L'ANALISI
14 Luglio 2024 - 13:51
SONCINO - Chi non ha mai visitato la Pieve di Santa Maria Assunta (che dal 600 al 615 è stata anche sede vescovile) forse potrebbe non comprendere la portata storica dell’evento o il perché il borgo sia così entusiasmato alla notizia, eppure si tratta veramente di un passaggio epocale: dopo esattamente 108 anni l’Organo Monumentale del Bernasconi, un colosso da tremila canne, lascia la sua sede e vira in direzione della Bottega Organaria di Soncino dove il maestro Ugo Cremonesi e il suo team cominceranno un lavoro di restauro che durerà non meno di tre anni. Si tratta forse del più importante e complesso cantiere legato alla chiesa soncinese che si ricordi nell'ultima metà di secolo. Il costo dell’operazione ‘chirurgica’? Intorno ai 300 mila euro.
L’arciprete della pentaparrocchia don Giuseppe Nevi: «La liturgia è il cuore e non potevamo permettere oltre che si rinunciasse a uno strumento che può renderla al meglio. L’avevano capito i nostri padri, che hanno non a caso realizzato un’opera meravigliosa e maestosa. C’è poi il valore artistico. L’impegno, anche economico, è importante, ma il secondo organo più grande della diocesi non poteva più restare silente».
Già le grandi canne di facciata sono così torreggianti e allo stesso tempo delicate che, per spostarle di pochi metri e poggiarle sui banchi c’è voluta una squadra di restauratori al completo. Questo potrebbe già dare l’idea delle dimensioni ciclopiche dell’organo della parrocchiale ma, per fugare ogni dubbio, basti citare la presenza di altre tremila piccole canne e ben tre tastiere. Il maestro Cremonesi lascia da parte i tecnicismi e chiarisce: «Sì, di fatto è come restaurare tre grandi organi in uno».
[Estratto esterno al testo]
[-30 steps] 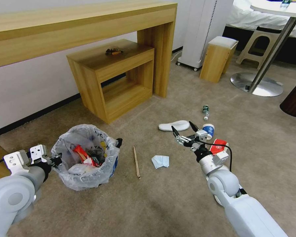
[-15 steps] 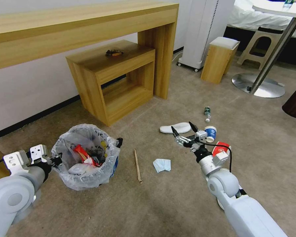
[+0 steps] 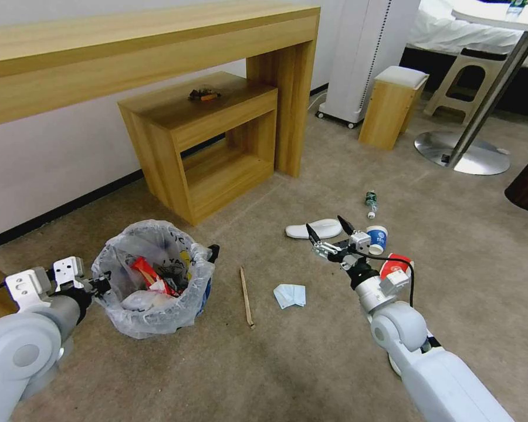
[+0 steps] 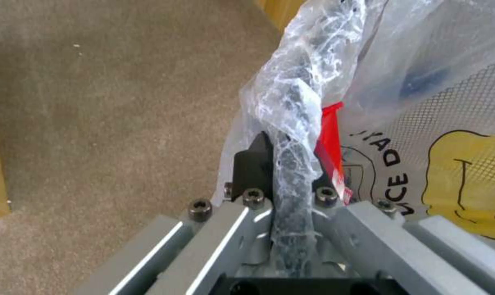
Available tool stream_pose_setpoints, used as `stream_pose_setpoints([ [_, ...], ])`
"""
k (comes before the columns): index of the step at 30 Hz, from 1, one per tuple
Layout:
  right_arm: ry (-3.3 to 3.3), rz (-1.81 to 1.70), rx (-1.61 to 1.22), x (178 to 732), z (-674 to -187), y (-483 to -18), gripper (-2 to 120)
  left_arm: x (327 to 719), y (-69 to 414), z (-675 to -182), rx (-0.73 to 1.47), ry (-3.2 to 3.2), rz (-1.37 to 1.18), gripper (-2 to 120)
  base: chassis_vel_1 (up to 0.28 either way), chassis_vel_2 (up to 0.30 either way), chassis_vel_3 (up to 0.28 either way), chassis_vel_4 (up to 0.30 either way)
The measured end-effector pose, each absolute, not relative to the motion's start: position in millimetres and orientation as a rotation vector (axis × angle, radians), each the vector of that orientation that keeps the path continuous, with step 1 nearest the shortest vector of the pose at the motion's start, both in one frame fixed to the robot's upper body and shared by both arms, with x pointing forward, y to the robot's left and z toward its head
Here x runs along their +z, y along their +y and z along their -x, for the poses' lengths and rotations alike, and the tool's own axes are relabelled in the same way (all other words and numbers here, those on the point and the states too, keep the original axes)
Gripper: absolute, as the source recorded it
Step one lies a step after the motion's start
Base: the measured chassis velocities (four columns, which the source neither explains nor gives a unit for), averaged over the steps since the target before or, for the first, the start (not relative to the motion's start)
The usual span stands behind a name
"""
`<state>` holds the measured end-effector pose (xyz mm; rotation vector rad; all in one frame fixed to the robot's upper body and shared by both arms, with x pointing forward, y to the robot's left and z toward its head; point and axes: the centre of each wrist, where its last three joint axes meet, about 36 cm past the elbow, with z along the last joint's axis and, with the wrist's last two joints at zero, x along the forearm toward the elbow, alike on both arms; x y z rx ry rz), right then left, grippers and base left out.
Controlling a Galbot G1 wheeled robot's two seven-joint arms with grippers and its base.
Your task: Pick up the trash bin and place the garbage on the floor into it.
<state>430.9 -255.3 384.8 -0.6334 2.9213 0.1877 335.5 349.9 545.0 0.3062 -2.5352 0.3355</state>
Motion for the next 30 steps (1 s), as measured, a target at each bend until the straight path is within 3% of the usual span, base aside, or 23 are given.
stream_pose_setpoints([
  [9, 2.928, 0.623, 0.189, 383.3, -430.1, -255.5, 100, 543.7, 349.2, -335.1, 0.338, -2.535, -0.298, 0, 0.000, 0.000, 0.000, 0.000],
  [30, 2.930, 0.632, 0.190, 381.3, -430.7, -253.6, 100, 544.4, 350.6, -336.2, 0.334, -2.540, -0.299, 0, 0.070, 0.086, -0.071, -0.076],
])
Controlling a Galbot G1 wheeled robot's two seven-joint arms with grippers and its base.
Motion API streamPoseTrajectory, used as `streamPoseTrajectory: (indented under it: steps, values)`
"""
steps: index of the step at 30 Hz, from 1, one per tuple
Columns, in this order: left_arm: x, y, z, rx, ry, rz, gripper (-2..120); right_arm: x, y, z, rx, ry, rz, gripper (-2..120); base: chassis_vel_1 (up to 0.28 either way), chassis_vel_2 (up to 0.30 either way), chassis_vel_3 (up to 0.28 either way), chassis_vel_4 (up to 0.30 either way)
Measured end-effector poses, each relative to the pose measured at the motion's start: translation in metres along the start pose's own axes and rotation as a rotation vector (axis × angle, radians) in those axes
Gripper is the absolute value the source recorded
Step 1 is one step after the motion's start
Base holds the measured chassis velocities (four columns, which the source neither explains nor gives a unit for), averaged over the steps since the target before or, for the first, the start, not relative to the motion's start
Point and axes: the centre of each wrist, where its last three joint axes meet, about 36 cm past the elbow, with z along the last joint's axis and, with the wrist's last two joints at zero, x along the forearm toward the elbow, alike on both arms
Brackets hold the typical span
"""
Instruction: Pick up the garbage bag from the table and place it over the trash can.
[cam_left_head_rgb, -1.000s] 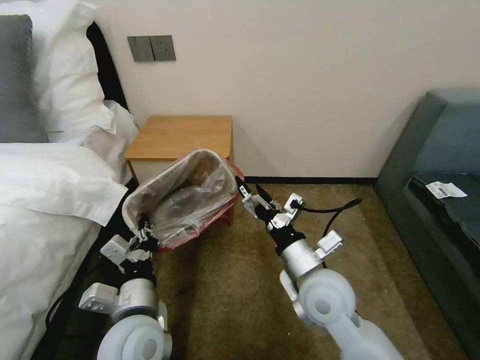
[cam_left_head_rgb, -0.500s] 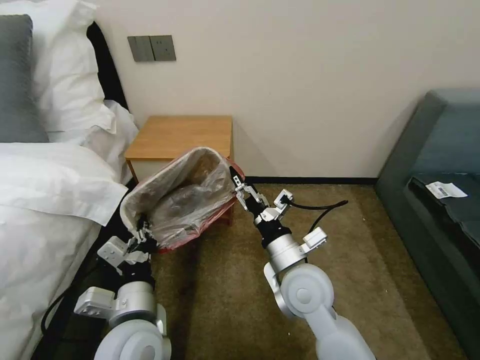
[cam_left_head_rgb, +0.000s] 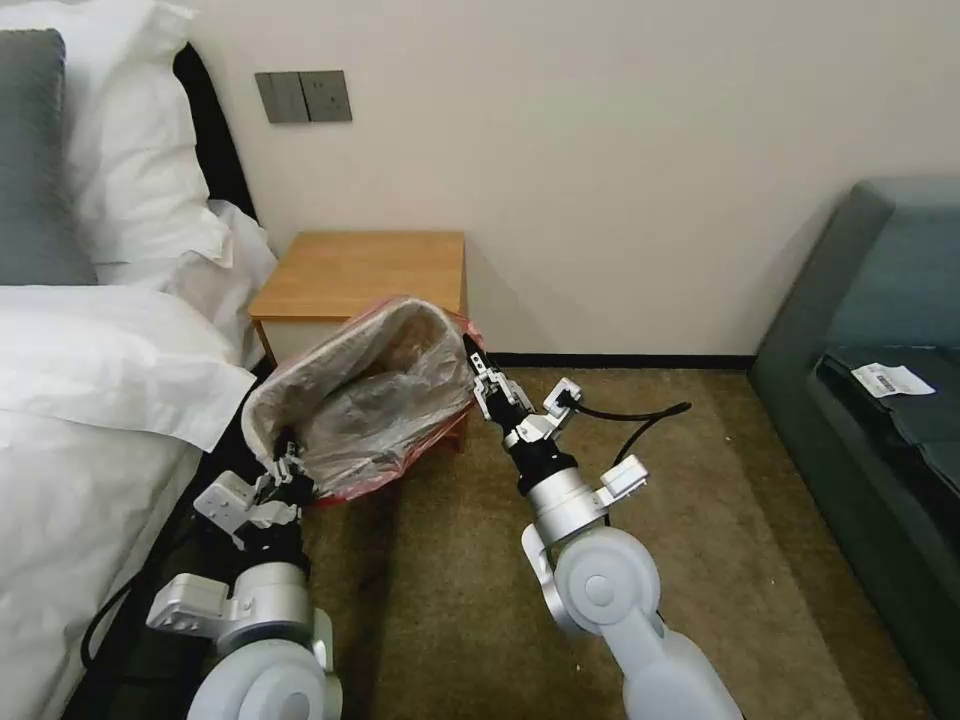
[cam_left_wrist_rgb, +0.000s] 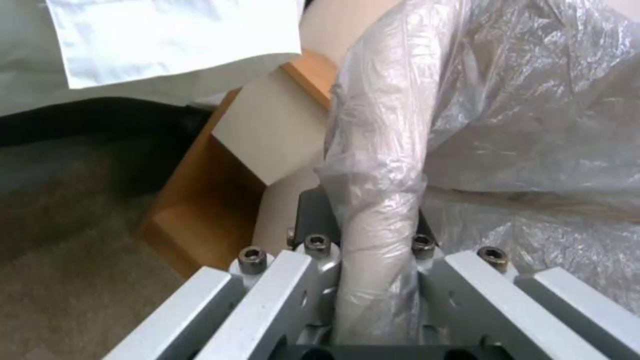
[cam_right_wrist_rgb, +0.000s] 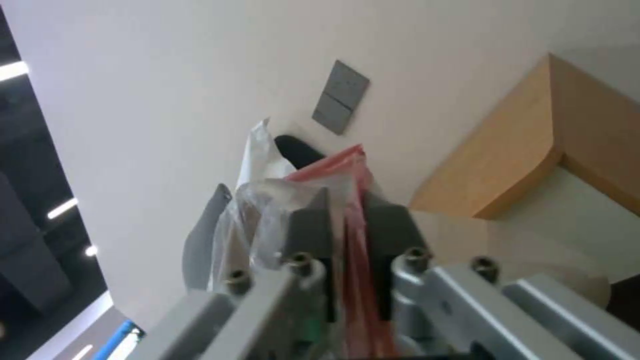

Ma perché prendersi comunque tanta briga? Perché investire tanti soldi? Due domande, la risposta però è una sola e sta nella storia dello strumento musicale. Il capolavoro di organistica, ma a livello strutturale anche di architettura e arte sacra, è una creazione di Giuseppe Bernasconi, iconico organista e grande amico di San Giovanni Bosco, che lo realizzò nel 1886. La chicca però è un’altra: le grandi canne della parte centrale risalgono addirittura al 1780 e vengono dal Serassi di Bergamo.
Ecco perché fa ancor più soffrire l’idea che, dopo un restauro a modo nel 1916, poco prima del Nuovo Millennio un ‘artigiano’ abbia messo mano proprio alle grandi canne dipingendole di grigio e rovinando un capolavoro inestimabile. Ma niente paura, si tornerà indietro nel tempo: «La complessità e delicatezza del lavoro sta proprio qui – spiega infatti Cremonesi –, vale a dire nel ripristino delle modifiche novecentesche nella loro forma originale. Dovremo procedere a una vera e propria ricostruzione, rispettando ogni dettaglio».